Anstich mit wenigen Hammerschlägen
Apropos Brauchtum: Den obligatorischen Bier- und Ebbelwoianstich beim offiziellen Auftakt am Samstagnachmittag meisterten Bürgermeister Jörg Rotter und die Erste Stadträtin Andrea Schülner souverän mit wenigen Hammerschlägen. Über der Szenerie thronte hoch oben im bunt geschmückten Baum der diesjährige Kebborsch „Pater Klaus“, gleichsam als Zeichen der Wertschätzung für Pfarrer Klaus Gaebler, der sich von seinen katholischen Glaubensschwestern und -brüdern in nicht allzu ferner Zukunft in Richtung Seelsorger-Ruhestand verabschieden wird.

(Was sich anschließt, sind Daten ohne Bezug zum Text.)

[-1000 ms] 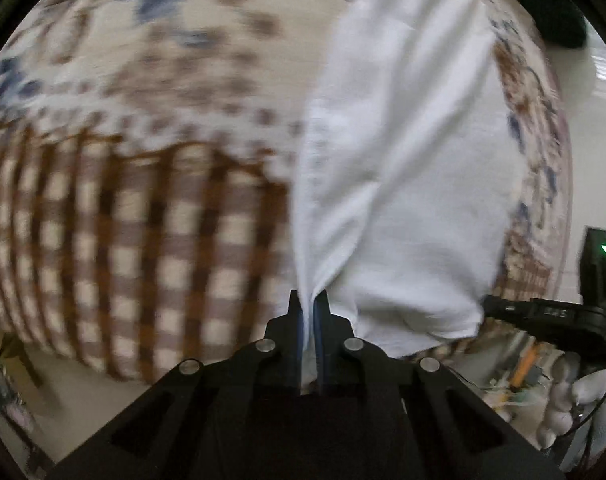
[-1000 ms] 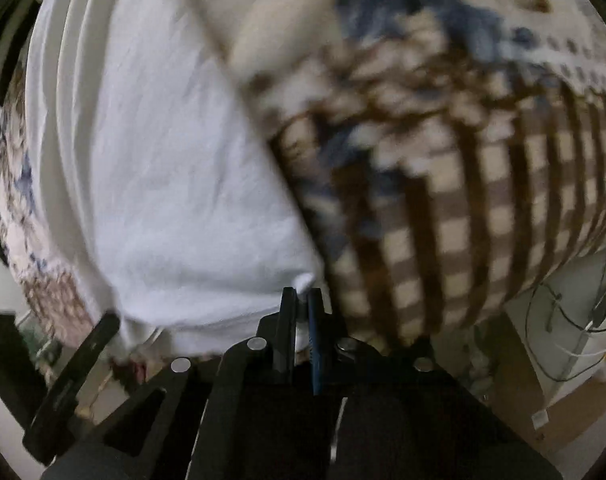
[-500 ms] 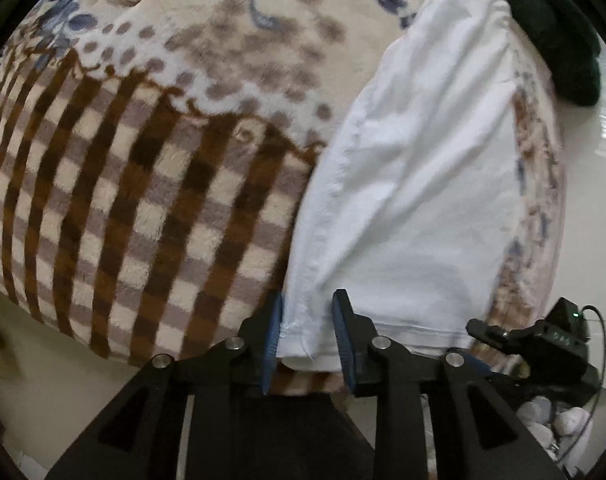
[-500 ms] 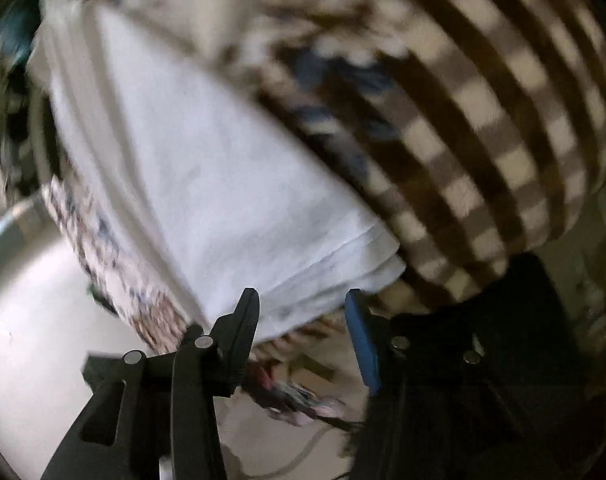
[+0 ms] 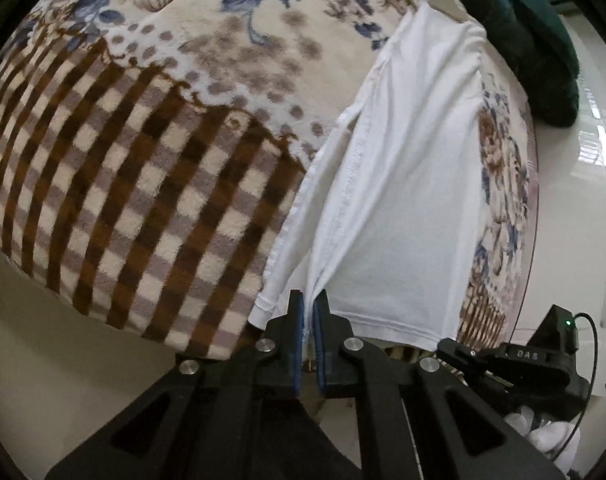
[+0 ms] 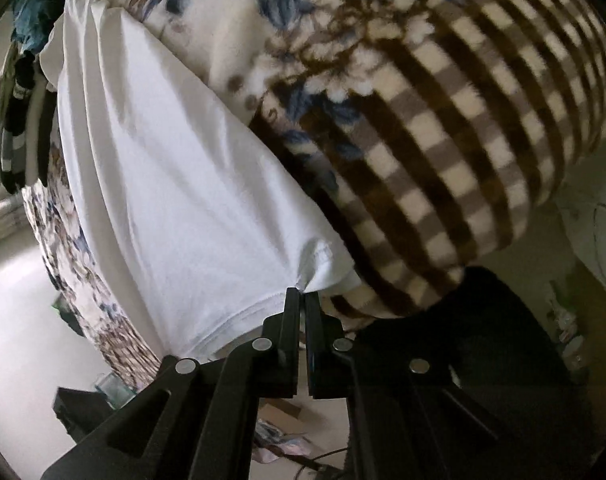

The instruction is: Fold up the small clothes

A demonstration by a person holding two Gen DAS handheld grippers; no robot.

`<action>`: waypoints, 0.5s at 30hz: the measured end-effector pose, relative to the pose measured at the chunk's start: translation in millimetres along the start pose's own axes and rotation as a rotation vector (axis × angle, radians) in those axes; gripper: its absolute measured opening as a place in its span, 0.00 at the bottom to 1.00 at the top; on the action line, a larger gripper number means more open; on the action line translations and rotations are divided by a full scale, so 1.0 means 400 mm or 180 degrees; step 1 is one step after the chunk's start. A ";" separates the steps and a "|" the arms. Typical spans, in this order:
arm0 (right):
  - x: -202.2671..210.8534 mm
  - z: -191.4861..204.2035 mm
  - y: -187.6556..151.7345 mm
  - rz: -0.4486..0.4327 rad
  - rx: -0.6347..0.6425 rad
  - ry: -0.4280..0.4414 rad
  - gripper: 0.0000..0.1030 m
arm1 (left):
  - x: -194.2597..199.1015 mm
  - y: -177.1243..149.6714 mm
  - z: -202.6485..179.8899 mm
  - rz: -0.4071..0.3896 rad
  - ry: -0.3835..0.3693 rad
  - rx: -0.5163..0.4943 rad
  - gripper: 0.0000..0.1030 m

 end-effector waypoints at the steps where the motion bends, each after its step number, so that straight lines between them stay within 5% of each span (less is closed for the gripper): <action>1: -0.001 -0.003 -0.002 0.0011 0.0037 -0.0048 0.02 | -0.011 0.003 0.004 0.0015 0.0025 0.0002 0.03; 8: -0.101 0.002 0.047 0.0120 0.0048 -0.0229 0.02 | -0.132 0.018 0.008 0.0196 0.0272 -0.0092 0.04; 12: -0.112 0.005 0.062 0.0390 0.0102 -0.0182 0.06 | -0.078 0.023 -0.009 0.0374 0.0137 -0.0165 0.07; 13: -0.096 0.014 0.061 0.0466 0.0147 -0.0104 0.08 | -0.049 0.028 -0.015 0.0352 0.0140 -0.0216 0.15; 15: -0.056 0.024 0.071 0.0506 0.0279 -0.0116 0.30 | -0.002 0.046 -0.024 0.0225 0.0195 -0.0335 0.31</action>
Point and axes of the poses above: each gripper's, at about its wrist camera, not at the fingertips, and x roughly against the way its jaws point, z to its left, y to its top, the point moved 6 cm from there along -x, roughly the way its jaws point, and after that the axes turned 11 degrees about y, right-handed, at the moved point
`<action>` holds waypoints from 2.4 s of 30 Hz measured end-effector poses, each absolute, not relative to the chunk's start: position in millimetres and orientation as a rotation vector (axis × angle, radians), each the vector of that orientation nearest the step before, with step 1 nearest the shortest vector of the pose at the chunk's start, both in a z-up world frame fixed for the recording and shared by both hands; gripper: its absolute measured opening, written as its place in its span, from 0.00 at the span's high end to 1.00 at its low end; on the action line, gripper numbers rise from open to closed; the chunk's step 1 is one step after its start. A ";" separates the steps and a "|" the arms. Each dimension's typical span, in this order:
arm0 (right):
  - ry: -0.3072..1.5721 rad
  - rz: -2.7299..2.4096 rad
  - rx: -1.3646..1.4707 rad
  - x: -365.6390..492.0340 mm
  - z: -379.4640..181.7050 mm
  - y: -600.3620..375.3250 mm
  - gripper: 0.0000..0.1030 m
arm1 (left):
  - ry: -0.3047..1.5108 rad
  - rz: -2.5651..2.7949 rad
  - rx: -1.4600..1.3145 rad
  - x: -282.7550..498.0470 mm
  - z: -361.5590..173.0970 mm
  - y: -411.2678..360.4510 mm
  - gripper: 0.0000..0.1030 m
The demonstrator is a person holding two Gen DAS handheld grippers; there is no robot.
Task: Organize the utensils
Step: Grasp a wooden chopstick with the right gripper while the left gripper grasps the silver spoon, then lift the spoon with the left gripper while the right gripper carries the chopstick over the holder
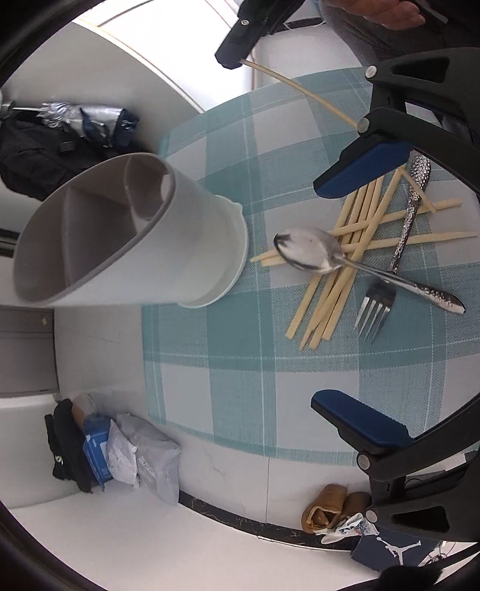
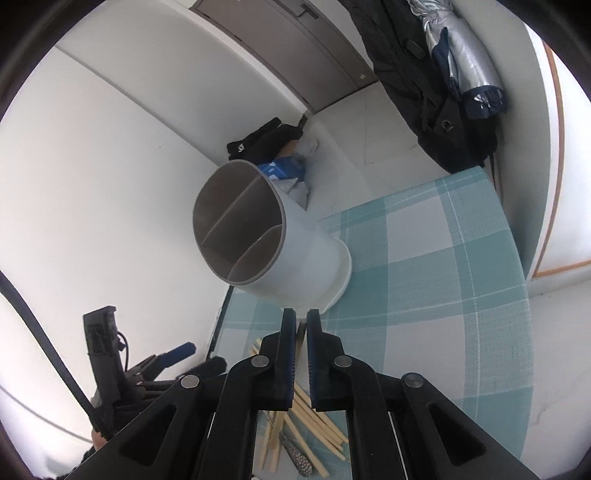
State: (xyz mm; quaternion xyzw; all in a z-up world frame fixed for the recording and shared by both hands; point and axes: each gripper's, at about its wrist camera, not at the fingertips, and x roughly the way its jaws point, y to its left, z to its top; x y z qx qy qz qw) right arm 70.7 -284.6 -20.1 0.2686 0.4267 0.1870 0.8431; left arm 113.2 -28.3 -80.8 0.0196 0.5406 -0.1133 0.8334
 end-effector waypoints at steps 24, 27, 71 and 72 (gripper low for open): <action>0.871 0.387 0.676 83.6 -45.4 -304.7 0.96 | 1.328 -0.326 0.248 134.8 -115.1 -46.5 0.61; 0.873 0.389 0.684 84.6 -47.2 -304.7 0.96 | 1.330 -0.333 0.208 138.2 -114.7 -44.0 0.70; 0.706 0.451 0.289 39.1 37.3 -226.9 0.96 | 0.639 -0.188 -0.411 73.1 16.8 21.3 0.70; 0.702 0.450 0.291 37.3 40.0 -227.3 0.96 | 0.633 -0.191 -0.417 73.6 20.4 21.5 0.70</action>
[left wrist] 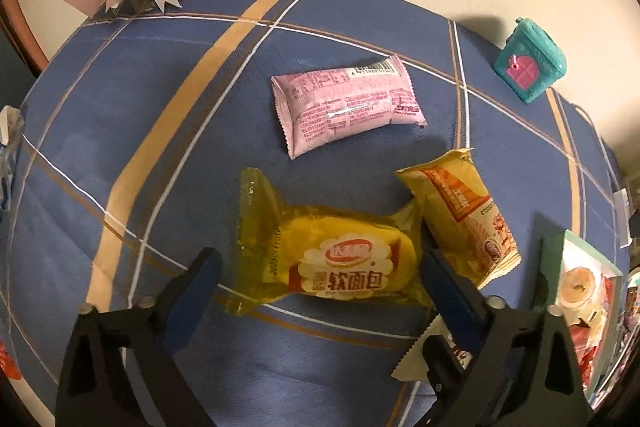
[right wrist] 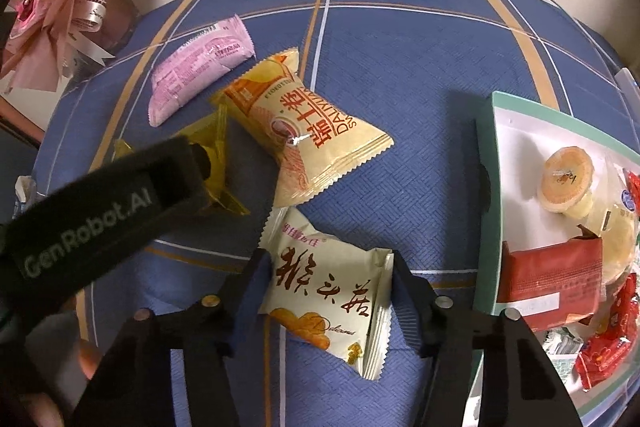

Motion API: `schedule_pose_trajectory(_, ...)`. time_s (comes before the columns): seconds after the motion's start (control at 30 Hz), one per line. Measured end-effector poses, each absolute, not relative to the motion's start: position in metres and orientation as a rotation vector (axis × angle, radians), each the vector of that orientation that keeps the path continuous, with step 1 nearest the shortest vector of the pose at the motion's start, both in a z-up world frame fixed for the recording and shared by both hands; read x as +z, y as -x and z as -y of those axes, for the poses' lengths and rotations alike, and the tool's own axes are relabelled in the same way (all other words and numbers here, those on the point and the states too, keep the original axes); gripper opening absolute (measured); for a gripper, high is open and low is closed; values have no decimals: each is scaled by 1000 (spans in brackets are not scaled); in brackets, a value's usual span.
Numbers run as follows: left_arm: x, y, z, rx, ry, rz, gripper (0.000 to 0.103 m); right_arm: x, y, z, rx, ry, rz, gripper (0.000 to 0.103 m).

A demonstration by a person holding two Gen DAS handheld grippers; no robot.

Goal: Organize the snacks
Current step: 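Grasp the yellow bun pack with the left tool while the right grasps the white cookie pack, then lift both held snacks and carry them over the white tray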

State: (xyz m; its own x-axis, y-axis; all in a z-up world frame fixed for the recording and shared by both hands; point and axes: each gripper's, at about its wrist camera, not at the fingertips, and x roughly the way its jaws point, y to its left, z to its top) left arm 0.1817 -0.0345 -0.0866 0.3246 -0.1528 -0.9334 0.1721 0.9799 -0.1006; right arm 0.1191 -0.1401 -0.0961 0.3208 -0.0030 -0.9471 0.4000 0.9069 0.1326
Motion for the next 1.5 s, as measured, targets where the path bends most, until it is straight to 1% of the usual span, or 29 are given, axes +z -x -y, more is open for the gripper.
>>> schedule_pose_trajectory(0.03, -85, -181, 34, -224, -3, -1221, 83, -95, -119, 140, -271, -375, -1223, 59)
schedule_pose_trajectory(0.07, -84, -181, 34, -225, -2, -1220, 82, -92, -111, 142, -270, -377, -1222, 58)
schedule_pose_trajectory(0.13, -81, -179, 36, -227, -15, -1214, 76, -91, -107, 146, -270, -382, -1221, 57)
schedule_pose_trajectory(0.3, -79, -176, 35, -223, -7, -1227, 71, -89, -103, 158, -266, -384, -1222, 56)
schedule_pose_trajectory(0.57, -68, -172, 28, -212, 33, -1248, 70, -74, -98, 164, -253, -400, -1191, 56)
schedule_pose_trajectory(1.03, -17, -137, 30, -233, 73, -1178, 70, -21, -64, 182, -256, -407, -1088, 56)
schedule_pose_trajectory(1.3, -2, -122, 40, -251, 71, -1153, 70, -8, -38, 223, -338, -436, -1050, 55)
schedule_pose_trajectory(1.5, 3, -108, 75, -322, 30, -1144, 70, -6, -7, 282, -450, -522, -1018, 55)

Ein zweites Herzstück in Sachen Tradition konnte am Sonntagnachmittag bestaunt und beklatscht werden. Kerbvadder Victor Gruhl, der gemeinsam mit 30 weiteren Borsche und Meedsche den 26er-Jahrgang der Strohhut- und Schärpenträger bildete, sparte bei der Kerbspruchverlesung nicht mit Seitenhieben auf die Kommunalpolitik. Die Finanzprobleme der Stadtverwaltung und einschneidende Strukturreformen bei den Kirchengemeinden – das waren zwei zentrale Themen, die zur Sprache kamen. Tenor der dialektsicher, launig-stilvoll und manchmal auch mit nachdenklichen Untertönen vorgetragenen Rede: „Leute, wir leben in einer unruhig gewordenen Zeit…“
Reichlich Lob gab es an den Tischen der großen Open-Air-Festmeile zwischen Dalles und Sparkasse für alle, die sich solch ein Dankeschön redlich verdient hatten: ehrenamtlich engagierte Vereinsvertreter in großer Zahl, die von Thomas Herrmann angeführte Kerbkommission, Moderator Werner Popp sowie viele helfende Hände aus den Reihen der Stadtverwaltung, die von B wie Betriebshof bis O wie Ordnungsamt wieder logistische und sicherheitstechnische Unterstützung in bewährt umfangreicher Bandbreite garantierte.
Fazit: Kerb ist, wenn alle gemeinsam anpacken und zusammen Spaß haben. Und „nach der Kerb“ heißt in Rödermark bekanntlich „bald wieder Kerb“. Vom 25. bis 28. September lockt die Oweräirer Version ins dortige Zentrum. Zwei Stadtteile, eine Philosophie: Bewährtes pflegen, auch und gerade dann, wenn der Kompass der Zeit auf „wankelmütig“ steht.